◆ **WHAT THIS TASK INVOLVES**
Each line of the listing where "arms" appears should be reported.

◆ **DATA BELOW**
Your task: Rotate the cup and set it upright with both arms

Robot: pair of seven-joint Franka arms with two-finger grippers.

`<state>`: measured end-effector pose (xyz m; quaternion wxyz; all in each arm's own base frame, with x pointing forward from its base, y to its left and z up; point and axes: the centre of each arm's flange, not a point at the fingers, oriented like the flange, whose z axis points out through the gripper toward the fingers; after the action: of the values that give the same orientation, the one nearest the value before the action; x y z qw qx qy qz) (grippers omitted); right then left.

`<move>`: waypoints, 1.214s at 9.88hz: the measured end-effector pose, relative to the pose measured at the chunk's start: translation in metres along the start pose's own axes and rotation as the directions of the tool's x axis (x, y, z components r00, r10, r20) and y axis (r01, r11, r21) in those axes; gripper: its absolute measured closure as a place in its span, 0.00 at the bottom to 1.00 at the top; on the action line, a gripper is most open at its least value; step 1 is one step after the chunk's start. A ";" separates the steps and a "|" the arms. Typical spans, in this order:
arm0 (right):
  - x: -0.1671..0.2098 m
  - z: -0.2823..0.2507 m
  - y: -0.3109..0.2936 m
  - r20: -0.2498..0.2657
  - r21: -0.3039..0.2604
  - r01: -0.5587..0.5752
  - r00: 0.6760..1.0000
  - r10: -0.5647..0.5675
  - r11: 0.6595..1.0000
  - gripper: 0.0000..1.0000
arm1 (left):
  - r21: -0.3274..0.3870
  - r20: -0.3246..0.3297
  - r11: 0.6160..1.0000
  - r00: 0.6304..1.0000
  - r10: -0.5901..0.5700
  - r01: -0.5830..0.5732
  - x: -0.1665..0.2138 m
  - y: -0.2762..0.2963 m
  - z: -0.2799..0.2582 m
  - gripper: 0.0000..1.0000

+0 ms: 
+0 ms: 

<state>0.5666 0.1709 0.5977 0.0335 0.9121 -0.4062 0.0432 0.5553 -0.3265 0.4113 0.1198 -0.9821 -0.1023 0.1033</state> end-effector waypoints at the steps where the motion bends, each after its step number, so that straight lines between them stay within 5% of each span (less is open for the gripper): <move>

◆ **SOLUTION FOR THIS PROBLEM**
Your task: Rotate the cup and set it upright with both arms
Robot: pair of seven-joint Franka arms with two-finger grippers.
`<move>`: waypoints, 1.214s at 9.88hz: the measured end-effector pose, relative to the pose measured at the chunk's start: translation in metres along the start pose's own axes and rotation as the directions of the tool's x axis (x, y, z components r00, r10, r20) and y axis (r01, r11, r21) in those axes; gripper: its absolute measured closure as a place in its span, 0.00 at the bottom to 1.00 at the top; on the action line, a gripper is most open at its least value; step 1 is one step after the chunk's start. A ";" separates the steps and a "|" the arms. Typical spans, in this order:

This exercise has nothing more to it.